* [WHAT TO PRODUCE]
Please reproduce the entries that follow, keeping each word intact.

'''

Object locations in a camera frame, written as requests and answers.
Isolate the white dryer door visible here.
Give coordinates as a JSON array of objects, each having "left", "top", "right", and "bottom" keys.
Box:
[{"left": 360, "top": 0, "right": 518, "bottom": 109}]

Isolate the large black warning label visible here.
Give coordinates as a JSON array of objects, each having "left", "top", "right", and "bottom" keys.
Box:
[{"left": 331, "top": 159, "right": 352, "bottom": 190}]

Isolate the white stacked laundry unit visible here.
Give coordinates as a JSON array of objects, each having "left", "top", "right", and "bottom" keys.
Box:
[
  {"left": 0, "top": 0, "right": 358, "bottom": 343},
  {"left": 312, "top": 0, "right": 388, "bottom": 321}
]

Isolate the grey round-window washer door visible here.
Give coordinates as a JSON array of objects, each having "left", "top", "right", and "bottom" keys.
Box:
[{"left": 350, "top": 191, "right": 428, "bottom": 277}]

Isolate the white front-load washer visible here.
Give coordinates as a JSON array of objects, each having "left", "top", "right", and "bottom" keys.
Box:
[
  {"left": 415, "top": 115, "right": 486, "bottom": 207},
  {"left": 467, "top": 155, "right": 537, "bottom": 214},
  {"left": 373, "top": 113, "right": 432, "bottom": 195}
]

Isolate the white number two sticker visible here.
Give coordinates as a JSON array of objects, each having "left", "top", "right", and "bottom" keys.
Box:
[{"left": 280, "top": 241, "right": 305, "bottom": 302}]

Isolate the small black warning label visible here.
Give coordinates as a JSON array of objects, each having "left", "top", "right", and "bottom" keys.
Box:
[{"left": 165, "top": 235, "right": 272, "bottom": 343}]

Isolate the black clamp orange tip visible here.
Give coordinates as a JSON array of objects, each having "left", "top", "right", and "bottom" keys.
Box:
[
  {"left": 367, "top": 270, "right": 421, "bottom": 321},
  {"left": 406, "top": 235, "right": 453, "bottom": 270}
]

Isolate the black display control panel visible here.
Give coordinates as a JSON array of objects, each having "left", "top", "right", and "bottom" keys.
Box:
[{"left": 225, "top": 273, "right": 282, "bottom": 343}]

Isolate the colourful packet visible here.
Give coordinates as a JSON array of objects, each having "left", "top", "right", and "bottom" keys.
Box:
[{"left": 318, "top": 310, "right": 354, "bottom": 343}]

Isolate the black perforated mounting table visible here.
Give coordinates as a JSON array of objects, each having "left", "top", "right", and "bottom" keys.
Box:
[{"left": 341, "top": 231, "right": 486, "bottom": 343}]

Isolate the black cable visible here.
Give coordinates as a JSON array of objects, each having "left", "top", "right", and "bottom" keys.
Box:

'''

* [ANSWER TO THIS EXERCISE]
Object locations in a camera frame, written as requests and answers.
Isolate the white dryer door visible here.
Give coordinates as a JSON array of objects, each having "left", "top", "right", and "bottom" keys.
Box:
[{"left": 360, "top": 0, "right": 518, "bottom": 109}]

Isolate the large black warning label visible here.
Give coordinates as a JSON array of objects, each having "left", "top", "right", and "bottom" keys.
Box:
[{"left": 331, "top": 159, "right": 352, "bottom": 190}]

Isolate the white stacked laundry unit visible here.
Give coordinates as a JSON array of objects, each having "left", "top", "right", and "bottom" keys.
Box:
[
  {"left": 0, "top": 0, "right": 358, "bottom": 343},
  {"left": 312, "top": 0, "right": 388, "bottom": 321}
]

Isolate the grey round-window washer door visible here.
Give coordinates as a JSON array of objects, each having "left", "top", "right", and "bottom" keys.
Box:
[{"left": 350, "top": 191, "right": 428, "bottom": 277}]

Isolate the white front-load washer visible here.
Give coordinates as a JSON array of objects, each having "left", "top", "right", and "bottom" keys.
Box:
[
  {"left": 415, "top": 115, "right": 486, "bottom": 207},
  {"left": 467, "top": 155, "right": 537, "bottom": 214},
  {"left": 373, "top": 113, "right": 432, "bottom": 195}
]

Isolate the white number two sticker visible here.
Give coordinates as a JSON array of objects, each having "left", "top", "right", and "bottom" keys.
Box:
[{"left": 280, "top": 241, "right": 305, "bottom": 302}]

Isolate the small black warning label visible here.
Give coordinates as a JSON array of objects, each having "left", "top", "right", and "bottom" keys.
Box:
[{"left": 165, "top": 235, "right": 272, "bottom": 343}]

Isolate the black clamp orange tip visible here.
Give coordinates as a JSON array of objects, each having "left", "top", "right", and "bottom" keys.
Box:
[
  {"left": 367, "top": 270, "right": 421, "bottom": 321},
  {"left": 406, "top": 235, "right": 453, "bottom": 270}
]

Isolate the black display control panel visible here.
Give coordinates as a JSON array of objects, each having "left", "top", "right", and "bottom" keys.
Box:
[{"left": 225, "top": 273, "right": 282, "bottom": 343}]

Isolate the colourful packet visible here.
Give coordinates as a JSON array of objects, each having "left", "top", "right", and "bottom" keys.
Box:
[{"left": 318, "top": 310, "right": 354, "bottom": 343}]

Isolate the black perforated mounting table visible here.
Give coordinates as a JSON array of objects, each having "left", "top", "right", and "bottom" keys.
Box:
[{"left": 341, "top": 231, "right": 486, "bottom": 343}]

Isolate the black cable visible here.
Give coordinates as a JSON array of objects, each having "left", "top", "right", and "bottom" keys.
Box:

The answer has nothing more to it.